§ Problem to work on:
The listing is to be printed in full, exactly as given.

§ Source data:
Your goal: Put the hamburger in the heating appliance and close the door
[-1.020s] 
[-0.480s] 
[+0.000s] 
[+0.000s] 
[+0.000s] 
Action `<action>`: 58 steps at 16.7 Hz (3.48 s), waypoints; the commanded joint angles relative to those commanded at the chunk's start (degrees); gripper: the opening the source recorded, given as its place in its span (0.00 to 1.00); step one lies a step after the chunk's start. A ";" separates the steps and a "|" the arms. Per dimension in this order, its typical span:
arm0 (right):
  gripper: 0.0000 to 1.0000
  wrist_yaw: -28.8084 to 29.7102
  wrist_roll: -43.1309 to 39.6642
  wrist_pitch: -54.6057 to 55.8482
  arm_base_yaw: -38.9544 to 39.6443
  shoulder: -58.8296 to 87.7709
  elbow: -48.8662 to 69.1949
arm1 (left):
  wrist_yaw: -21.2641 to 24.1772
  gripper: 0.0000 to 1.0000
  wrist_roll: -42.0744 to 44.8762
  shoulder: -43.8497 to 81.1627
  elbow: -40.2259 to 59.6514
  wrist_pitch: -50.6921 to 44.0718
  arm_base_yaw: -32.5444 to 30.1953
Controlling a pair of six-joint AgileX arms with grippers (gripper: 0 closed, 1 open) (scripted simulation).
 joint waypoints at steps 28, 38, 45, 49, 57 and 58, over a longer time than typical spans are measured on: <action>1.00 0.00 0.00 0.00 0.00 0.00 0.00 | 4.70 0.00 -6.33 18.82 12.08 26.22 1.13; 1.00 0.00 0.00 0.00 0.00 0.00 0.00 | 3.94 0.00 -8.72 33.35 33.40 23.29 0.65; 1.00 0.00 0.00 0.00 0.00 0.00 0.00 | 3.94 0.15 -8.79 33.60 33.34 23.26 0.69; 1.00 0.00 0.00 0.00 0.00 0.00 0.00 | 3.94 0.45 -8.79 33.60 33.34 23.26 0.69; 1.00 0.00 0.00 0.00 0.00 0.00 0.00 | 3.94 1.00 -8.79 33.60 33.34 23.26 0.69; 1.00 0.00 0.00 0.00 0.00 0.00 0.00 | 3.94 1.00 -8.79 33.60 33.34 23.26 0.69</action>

§ Written reply:
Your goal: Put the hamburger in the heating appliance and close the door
[-1.020s] 
[-0.480s] 
[+0.000s] 
[+0.000s] 
[+0.000s] 
Action `<action>`: 58 steps at 16.7 Hz (3.48 s), waypoints; the commanded joint angles relative to those commanded at the chunk's start (degrees); gripper: the opening the source recorded, given as its place in its span (0.00 to 1.00); step one lies a step after the chunk's start. A ";" separates the steps and a "|" the arms. Per dimension in this order, its typical span:
arm0 (right):
  gripper: 0.0000 to 1.0000
  wrist_yaw: -28.8084 to 29.7102
  wrist_roll: -43.1309 to 39.6642
  wrist_pitch: -54.6057 to 55.8482
  arm_base_yaw: -38.9544 to 39.6443
  shoulder: -58.8296 to 87.7709
  elbow: -48.8662 to 69.1949
arm1 (left):
  wrist_yaw: -21.2641 to 24.1772
  gripper: 0.0000 to 1.0000
  wrist_roll: -42.0744 to 44.8762
  shoulder: -43.8497 to 81.1627
  elbow: -40.2259 to 59.6514
  wrist_pitch: -50.6921 to 44.0718
  arm_base_yaw: -32.5444 to 30.1953
Controlling a pair of six-joint AgileX arms with grippers (gripper: 0 closed, 1 open) (scripted simulation).
 joint waypoints at steps 28, 38, 45, 49, 57 and 58, over a longer time than typical spans are measured on: <action>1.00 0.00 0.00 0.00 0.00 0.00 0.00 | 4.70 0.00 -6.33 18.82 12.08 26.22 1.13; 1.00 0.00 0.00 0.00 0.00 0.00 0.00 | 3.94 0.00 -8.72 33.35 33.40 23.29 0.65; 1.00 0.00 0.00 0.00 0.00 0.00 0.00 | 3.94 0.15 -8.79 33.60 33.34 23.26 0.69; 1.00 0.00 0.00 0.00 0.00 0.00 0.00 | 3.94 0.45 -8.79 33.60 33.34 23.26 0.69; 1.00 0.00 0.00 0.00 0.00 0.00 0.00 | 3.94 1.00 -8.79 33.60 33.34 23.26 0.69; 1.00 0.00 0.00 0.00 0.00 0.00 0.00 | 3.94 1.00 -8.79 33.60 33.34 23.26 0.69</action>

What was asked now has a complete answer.